I've been making prototypes for a long time now to try to turn Trello (or make
my own Trello-like app) into a "data-driven" collaboration platform. I think
the idea is similar. My idea was to let people create magic Trello cards that
would behave like database queries, or mapreduce views, for example, a card
with some special instructions would show an aggregate value based on
properties of all other cards in the board, or list; another magic card could
show a list of links to some other cards, working as an index; that kind of
thing.

From what you say I imagine your app is probably better than what I am only
imagining for this Trello-thing. However, my idea was to have this for teams,
small businesses and projects.

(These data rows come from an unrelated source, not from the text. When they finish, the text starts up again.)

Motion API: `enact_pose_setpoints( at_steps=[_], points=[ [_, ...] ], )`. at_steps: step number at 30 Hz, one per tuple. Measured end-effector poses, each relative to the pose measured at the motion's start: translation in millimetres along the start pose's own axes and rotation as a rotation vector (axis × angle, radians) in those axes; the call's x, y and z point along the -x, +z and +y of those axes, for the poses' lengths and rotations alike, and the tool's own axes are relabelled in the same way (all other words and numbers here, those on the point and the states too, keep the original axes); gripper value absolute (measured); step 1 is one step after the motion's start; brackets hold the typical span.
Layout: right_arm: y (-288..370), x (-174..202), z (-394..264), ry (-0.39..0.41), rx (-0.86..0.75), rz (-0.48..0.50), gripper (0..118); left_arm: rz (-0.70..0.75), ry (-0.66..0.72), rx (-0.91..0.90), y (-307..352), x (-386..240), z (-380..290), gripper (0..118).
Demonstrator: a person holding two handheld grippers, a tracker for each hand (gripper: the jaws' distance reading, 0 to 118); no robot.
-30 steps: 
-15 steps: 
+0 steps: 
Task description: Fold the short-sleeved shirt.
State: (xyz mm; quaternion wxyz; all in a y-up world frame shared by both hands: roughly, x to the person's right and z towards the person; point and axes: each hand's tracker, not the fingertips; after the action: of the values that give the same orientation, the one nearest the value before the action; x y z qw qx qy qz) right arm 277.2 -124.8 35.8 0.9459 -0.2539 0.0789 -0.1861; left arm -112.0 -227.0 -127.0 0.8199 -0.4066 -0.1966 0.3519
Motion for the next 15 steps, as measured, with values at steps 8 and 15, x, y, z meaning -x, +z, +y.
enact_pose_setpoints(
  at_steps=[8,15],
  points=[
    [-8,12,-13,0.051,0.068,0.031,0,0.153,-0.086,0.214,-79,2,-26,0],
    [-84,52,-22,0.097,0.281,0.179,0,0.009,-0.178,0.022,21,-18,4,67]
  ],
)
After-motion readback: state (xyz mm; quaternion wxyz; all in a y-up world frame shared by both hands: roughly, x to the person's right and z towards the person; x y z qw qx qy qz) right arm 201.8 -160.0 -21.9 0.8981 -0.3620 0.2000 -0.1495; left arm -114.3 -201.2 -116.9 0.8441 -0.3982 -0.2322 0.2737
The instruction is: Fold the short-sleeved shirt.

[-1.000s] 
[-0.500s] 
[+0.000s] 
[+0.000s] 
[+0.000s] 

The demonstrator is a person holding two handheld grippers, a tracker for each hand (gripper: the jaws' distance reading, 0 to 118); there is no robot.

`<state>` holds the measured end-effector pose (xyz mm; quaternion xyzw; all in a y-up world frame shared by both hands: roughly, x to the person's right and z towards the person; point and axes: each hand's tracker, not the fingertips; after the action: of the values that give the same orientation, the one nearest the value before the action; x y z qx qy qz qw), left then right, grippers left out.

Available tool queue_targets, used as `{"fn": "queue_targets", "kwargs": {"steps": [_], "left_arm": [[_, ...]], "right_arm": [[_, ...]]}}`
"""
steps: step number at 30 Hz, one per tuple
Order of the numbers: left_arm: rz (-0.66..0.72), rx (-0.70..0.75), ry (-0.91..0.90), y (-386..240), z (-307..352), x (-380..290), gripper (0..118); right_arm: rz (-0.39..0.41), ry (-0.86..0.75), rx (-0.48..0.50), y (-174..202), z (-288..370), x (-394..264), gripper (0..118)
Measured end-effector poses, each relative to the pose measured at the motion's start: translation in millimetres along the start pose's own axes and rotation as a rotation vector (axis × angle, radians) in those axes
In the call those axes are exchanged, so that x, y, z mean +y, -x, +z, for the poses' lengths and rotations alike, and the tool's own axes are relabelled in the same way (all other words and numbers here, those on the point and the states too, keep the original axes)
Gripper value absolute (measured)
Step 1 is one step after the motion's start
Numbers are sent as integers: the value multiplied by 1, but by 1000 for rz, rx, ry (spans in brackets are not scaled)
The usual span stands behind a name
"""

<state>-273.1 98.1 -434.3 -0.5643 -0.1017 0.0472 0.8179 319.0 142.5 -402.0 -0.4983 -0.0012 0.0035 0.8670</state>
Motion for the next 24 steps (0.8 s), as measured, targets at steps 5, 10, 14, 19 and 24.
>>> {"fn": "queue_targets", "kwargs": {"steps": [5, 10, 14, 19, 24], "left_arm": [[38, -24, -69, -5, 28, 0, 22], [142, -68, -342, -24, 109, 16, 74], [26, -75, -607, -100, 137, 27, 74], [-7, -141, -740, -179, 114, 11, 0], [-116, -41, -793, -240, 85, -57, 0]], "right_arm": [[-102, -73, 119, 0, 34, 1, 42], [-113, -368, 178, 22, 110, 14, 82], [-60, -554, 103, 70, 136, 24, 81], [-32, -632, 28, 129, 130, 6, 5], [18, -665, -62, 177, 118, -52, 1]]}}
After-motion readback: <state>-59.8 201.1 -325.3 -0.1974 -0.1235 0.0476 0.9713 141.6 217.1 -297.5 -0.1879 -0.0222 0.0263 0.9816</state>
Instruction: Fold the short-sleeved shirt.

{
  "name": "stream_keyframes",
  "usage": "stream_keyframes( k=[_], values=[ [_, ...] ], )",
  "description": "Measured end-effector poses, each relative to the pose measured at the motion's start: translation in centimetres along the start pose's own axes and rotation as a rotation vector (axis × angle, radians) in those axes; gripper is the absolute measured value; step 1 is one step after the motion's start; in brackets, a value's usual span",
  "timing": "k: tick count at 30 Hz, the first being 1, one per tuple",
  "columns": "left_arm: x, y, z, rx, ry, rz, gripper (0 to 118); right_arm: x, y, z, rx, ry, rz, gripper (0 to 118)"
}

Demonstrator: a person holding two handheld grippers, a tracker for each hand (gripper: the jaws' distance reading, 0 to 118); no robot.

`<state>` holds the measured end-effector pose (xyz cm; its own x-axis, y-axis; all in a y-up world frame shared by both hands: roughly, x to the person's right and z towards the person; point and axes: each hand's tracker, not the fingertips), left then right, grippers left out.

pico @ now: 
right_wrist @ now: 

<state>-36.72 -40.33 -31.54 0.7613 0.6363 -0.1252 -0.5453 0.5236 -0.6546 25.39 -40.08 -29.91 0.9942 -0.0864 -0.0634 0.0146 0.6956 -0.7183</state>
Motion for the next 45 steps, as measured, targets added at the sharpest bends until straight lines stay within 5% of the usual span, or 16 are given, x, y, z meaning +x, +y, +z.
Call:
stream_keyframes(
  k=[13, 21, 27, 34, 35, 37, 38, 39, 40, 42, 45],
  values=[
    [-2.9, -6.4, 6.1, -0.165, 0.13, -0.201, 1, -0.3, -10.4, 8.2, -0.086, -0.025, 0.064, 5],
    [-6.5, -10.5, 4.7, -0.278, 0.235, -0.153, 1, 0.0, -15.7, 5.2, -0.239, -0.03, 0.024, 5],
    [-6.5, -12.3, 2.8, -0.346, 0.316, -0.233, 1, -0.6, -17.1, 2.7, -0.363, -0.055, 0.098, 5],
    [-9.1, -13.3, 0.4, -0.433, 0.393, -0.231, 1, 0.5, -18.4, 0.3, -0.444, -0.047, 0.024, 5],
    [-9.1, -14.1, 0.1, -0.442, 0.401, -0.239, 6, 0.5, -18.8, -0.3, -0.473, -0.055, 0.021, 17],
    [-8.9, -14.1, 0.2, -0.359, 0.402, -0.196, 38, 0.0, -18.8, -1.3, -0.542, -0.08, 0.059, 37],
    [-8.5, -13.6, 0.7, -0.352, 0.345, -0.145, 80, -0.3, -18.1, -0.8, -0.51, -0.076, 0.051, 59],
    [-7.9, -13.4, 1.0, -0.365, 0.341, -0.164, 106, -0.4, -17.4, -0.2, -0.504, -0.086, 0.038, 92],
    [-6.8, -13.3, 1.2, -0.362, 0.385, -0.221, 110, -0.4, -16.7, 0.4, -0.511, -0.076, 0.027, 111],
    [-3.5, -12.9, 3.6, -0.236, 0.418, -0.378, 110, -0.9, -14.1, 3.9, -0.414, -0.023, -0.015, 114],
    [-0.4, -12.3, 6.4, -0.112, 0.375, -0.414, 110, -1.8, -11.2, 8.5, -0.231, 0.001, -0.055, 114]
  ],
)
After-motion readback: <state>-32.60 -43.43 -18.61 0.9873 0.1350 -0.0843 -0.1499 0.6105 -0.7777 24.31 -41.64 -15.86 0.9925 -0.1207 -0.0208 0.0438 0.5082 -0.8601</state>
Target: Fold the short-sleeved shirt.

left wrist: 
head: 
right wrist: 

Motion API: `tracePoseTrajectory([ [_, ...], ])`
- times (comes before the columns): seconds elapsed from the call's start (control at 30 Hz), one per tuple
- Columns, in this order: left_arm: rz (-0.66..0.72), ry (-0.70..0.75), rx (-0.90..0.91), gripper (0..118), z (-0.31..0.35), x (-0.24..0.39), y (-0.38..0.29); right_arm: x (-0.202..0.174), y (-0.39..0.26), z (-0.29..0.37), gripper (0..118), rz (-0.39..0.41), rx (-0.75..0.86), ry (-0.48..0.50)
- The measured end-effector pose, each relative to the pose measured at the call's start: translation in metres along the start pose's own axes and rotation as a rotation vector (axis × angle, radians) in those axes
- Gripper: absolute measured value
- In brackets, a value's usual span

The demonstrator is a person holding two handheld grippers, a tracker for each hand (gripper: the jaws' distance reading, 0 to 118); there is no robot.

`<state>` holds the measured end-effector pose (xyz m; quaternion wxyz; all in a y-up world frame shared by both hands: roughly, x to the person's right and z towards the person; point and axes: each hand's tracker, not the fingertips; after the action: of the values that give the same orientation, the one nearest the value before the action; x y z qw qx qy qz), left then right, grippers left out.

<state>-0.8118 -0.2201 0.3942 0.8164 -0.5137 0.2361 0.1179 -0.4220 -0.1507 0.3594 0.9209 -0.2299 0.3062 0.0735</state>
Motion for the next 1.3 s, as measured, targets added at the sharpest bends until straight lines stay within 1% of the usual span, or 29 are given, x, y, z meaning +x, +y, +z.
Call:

Since I'm not used to note-taking apps,
calendars, smartphones or anything like that I don't imagine a tool like this
for my own "casual data" (but the name "casual data" is a good one, maybe you
should use it more on your marketing efforts).

------
rafaqueque
Did the same a few years ago:
[https://github.com/rafaqueque/responsly](https://github.com/rafaqueque/responsly)

It's always cool to give back to the community :)

------
godzillabrennus
Thanks for open sourcing it!

------
fiatjaf
Relevant thread:
[https://news.ycombinator.com/item?id=8361258](https://news.ycombinator.com/item?id=8361258)

Question: why did it failed?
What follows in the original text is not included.